# Aim of the exercise
In the data below, the answer is the run of lines from the line containing "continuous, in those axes" through the line containing "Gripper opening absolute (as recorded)", both included; print it exactly and nothing else.
___ Supplied records ___
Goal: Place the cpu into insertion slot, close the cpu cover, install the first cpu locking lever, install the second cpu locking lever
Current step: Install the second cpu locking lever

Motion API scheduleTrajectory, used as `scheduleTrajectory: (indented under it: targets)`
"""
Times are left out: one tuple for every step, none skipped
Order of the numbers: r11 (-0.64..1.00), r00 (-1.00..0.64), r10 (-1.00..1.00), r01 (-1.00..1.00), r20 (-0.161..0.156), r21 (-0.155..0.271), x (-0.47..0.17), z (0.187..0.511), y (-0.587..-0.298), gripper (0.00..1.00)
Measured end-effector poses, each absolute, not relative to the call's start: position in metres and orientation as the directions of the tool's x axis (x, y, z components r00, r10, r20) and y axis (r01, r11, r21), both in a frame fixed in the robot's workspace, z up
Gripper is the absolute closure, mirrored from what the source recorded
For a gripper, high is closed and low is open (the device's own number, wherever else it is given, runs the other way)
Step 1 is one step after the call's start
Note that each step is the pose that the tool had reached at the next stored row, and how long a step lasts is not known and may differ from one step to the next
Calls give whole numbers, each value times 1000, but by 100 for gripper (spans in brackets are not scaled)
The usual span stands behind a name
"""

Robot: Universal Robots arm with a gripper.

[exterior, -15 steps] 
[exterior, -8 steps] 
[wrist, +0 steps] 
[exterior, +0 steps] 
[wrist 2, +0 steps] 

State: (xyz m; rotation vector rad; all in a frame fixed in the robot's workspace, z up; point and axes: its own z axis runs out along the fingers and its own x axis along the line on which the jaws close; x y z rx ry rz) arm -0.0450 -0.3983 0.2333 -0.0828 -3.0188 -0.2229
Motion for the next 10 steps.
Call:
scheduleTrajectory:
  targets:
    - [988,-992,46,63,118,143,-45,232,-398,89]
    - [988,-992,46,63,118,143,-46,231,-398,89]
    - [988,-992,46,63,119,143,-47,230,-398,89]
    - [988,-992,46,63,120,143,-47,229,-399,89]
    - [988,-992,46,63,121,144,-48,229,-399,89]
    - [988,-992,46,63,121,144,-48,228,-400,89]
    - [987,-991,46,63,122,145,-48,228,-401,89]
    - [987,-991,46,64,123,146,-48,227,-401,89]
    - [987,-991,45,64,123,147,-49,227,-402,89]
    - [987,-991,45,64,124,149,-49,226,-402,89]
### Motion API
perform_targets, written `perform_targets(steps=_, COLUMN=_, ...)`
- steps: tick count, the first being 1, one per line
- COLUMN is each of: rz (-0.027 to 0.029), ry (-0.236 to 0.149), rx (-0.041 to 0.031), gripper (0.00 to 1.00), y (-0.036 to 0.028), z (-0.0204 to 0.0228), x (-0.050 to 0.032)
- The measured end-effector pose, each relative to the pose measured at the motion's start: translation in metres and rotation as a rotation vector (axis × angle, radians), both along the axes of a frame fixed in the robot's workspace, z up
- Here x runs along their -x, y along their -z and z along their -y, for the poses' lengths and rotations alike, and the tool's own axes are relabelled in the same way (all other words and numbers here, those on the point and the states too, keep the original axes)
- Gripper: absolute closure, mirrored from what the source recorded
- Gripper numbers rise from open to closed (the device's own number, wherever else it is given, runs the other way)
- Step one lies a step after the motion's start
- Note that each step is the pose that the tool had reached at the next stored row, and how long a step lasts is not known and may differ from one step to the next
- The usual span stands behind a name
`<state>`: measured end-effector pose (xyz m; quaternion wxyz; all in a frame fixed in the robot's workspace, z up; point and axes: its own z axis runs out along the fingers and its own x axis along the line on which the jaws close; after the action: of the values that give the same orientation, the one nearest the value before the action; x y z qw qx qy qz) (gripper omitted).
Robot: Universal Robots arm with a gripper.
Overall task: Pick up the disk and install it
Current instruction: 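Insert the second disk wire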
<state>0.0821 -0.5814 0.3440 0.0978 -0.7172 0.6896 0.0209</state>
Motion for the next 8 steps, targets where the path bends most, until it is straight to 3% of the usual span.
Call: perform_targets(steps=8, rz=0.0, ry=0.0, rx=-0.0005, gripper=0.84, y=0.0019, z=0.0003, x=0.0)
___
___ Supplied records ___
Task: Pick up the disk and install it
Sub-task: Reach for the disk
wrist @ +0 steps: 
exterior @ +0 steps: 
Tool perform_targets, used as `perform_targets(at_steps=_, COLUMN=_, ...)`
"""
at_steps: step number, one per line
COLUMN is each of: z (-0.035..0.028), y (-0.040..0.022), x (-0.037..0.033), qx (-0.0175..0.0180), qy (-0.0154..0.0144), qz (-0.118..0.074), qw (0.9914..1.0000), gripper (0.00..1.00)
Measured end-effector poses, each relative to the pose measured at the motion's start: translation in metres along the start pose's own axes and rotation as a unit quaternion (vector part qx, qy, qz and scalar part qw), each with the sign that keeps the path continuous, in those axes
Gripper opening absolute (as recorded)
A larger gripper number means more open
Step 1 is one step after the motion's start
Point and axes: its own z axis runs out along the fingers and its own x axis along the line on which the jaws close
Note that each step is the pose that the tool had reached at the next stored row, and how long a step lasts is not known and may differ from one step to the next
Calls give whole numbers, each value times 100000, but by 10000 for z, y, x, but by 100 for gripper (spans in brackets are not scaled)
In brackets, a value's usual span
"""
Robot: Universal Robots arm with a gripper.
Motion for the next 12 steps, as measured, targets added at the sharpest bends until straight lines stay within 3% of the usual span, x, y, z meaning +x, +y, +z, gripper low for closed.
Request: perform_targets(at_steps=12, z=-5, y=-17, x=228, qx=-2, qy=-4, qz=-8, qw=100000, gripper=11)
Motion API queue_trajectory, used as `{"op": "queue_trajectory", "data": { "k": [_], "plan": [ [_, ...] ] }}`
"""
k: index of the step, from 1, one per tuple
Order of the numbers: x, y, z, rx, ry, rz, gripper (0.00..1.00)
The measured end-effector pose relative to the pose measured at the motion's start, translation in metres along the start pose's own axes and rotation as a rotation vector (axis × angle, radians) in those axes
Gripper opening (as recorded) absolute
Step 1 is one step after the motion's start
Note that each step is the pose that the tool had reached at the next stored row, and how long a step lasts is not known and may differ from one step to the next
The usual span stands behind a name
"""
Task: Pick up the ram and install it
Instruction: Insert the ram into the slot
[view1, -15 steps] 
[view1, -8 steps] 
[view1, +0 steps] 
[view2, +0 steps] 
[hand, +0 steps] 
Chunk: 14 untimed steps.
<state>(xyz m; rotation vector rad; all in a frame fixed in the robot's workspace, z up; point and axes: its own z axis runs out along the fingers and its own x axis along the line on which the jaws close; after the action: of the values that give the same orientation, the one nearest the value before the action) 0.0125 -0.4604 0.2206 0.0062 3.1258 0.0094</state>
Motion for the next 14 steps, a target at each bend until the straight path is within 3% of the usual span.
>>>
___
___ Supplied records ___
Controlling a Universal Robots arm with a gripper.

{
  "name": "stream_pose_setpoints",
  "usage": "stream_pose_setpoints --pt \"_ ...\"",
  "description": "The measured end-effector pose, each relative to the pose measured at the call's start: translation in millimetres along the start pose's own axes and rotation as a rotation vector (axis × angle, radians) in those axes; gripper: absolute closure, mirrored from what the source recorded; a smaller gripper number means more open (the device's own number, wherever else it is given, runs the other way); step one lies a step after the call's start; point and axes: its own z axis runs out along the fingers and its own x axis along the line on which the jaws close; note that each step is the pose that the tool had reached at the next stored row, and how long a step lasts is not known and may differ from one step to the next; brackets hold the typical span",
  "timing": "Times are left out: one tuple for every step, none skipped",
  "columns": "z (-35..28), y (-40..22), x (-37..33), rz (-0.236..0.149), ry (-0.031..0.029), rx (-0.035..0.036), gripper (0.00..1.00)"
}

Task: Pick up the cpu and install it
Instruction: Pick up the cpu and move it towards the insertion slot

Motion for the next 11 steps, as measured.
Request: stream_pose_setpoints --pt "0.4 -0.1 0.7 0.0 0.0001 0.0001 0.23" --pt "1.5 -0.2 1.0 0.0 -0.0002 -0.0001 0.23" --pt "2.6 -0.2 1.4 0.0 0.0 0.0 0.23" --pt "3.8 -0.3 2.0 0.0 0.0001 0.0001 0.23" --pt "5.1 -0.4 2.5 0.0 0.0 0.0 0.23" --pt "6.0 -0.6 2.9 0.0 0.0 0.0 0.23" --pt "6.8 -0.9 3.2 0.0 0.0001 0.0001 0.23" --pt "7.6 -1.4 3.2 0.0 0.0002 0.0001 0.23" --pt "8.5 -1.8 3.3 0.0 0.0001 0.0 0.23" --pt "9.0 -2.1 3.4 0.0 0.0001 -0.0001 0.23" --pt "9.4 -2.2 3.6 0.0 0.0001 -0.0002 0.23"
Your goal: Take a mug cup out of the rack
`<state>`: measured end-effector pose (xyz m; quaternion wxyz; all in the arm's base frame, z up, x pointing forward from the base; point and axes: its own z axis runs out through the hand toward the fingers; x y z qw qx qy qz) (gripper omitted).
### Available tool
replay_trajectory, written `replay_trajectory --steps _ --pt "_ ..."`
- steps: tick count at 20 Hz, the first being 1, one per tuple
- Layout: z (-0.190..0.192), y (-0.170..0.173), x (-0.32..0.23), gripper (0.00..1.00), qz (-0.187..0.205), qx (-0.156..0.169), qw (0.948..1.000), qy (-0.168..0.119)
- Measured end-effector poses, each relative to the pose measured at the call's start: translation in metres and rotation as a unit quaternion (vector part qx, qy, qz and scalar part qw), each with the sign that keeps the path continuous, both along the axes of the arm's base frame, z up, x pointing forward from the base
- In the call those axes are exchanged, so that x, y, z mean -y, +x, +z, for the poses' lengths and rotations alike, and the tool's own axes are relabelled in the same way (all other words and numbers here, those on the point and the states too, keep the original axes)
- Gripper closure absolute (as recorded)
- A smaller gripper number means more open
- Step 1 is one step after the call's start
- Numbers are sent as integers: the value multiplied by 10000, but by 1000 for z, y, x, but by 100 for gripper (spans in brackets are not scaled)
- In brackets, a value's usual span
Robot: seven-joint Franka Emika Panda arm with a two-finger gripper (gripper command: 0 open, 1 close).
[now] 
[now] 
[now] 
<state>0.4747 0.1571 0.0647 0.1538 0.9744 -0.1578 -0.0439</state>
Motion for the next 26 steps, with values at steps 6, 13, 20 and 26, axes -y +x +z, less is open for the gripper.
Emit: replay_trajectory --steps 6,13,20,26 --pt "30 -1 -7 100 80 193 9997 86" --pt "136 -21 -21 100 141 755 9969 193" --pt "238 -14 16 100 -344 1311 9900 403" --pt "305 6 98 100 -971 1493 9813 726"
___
# Answer for this exercise
Measured end-effector poses, each relative to the pose measured at the motion's start: translation in metres along the start pose's own axes and rotation as a unit quaternion (vector part qx, qy, qz and scalar part qw), each with the sign that keeps the path continuous, in those axes
Gripper opening absolute (as recorded)

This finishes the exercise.